The ambition for COP25 was higher, to turn the Chile COP into a “Blue COP”. It did not happen in the end. What the community, now united under the “Ocean Pathway Partnership”, was able to achieve was the inclusion of ocean in the final decision of COP25. The UNFCCC Subsidiary Body for Scientific and Technological Advice (SBSTA) will also include ocean science issues into the official research agenda.

Ocean was equally prominent at COP25 because of the attention drawn by the release in September 2018 by the UN’s Intergovernmental Panel on Climate Change (IPCC) of their ‘Special Report on the ocean and cryosphere in a changing climate”.  We will build on those results and recalibrate some of the predictions when we meet with SBSTA next June, in Bonn.

So, what needs to be done now?

IOC will have to continue ocean observations and research. There is a new and ambitious strategy for the Global Ocean Observing System looking ahead to 2030. There is now an agreement on coordination of ocean carbon research. Ocean acidification measurements and reporting will have to continue.

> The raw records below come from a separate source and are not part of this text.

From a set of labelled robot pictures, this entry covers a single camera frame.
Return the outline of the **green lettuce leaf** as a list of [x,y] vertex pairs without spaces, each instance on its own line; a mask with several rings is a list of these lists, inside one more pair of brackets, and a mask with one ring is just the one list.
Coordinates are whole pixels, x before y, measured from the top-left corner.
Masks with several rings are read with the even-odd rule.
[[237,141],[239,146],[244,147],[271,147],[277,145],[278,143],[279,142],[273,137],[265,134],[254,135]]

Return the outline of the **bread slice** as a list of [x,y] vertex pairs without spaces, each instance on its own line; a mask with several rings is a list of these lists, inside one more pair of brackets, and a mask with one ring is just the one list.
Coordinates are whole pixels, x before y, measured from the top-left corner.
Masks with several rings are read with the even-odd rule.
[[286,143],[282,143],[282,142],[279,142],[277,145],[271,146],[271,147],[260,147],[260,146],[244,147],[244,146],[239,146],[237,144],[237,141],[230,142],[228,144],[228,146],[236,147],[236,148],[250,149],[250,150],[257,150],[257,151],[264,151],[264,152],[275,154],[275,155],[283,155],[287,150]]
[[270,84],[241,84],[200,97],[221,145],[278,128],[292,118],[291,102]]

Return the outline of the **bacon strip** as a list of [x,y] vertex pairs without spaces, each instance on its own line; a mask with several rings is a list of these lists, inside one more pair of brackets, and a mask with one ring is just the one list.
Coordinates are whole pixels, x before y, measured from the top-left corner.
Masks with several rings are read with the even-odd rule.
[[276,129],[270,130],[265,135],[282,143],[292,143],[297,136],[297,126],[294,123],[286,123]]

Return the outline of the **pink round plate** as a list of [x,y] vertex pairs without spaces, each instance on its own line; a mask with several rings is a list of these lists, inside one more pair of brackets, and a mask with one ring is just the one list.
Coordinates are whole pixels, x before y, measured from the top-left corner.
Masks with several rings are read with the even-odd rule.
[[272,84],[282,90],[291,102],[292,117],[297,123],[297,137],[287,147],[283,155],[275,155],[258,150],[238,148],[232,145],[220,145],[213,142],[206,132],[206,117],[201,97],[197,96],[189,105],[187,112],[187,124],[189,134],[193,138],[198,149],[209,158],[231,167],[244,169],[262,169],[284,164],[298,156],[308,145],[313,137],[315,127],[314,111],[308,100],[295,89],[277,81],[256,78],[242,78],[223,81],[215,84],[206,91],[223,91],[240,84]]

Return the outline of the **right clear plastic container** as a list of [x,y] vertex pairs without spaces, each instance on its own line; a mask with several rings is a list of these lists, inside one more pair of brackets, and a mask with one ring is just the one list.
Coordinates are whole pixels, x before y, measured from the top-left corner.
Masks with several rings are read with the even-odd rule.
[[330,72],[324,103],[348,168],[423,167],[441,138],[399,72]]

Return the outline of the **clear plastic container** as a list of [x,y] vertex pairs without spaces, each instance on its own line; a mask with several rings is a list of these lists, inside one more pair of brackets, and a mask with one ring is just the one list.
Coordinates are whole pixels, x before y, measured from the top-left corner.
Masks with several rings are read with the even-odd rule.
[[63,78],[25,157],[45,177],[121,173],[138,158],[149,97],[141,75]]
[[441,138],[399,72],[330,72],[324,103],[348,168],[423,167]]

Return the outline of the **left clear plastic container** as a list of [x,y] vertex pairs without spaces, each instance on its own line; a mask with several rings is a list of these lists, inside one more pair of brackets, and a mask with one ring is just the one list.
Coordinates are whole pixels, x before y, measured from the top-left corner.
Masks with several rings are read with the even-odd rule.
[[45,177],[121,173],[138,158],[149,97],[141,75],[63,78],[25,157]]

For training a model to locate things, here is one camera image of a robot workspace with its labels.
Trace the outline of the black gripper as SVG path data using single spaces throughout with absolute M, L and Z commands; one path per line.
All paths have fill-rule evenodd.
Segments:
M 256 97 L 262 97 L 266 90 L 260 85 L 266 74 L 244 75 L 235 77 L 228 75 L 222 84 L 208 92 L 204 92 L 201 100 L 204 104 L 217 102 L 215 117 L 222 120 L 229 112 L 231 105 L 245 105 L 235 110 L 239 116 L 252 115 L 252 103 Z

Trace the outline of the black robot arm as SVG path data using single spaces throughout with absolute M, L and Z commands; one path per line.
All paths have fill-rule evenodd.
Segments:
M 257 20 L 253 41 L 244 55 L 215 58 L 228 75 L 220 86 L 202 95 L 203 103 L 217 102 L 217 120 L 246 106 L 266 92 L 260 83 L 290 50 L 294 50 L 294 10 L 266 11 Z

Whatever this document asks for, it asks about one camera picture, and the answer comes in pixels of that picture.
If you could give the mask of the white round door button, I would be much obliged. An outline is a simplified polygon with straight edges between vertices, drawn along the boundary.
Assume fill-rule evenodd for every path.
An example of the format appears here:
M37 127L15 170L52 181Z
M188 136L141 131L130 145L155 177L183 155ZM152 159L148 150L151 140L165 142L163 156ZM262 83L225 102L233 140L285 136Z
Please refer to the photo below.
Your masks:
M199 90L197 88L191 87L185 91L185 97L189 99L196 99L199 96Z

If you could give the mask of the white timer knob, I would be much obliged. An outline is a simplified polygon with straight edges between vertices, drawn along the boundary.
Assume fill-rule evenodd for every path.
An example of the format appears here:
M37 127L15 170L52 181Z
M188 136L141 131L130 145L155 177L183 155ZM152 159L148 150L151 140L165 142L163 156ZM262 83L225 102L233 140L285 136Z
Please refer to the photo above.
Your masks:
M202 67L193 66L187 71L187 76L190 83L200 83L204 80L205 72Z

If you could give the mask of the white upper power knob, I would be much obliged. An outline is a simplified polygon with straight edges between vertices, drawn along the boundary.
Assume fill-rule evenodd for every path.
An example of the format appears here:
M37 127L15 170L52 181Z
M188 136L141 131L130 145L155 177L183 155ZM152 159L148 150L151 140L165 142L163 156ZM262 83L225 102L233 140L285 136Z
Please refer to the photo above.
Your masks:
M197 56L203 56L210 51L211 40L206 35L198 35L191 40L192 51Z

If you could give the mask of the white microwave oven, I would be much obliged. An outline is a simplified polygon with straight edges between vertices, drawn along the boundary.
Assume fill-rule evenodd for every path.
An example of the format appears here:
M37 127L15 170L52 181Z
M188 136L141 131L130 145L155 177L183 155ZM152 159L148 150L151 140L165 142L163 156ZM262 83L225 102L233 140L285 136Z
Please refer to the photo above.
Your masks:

The upcoming UN Decade of Ocean Science for Sustainable Development (2021-2030) will also provide a global collective framework to deal with these issues, with strong leadership and coordination from the UN system.

But we also have to face the facts.

Ocean acidification and warming will continue to affect life on the ocean. Even with 1.5oC warming, most of the warm water corals are doomed. 2oC warning is much more dangerous. Taking into account the emissions path we are in, we are currently heading towards a 3-4oC or greater global warming. We continue our work and up our ambitious in all optimist, but we should also brace for some expected (and now inexorable) impacts.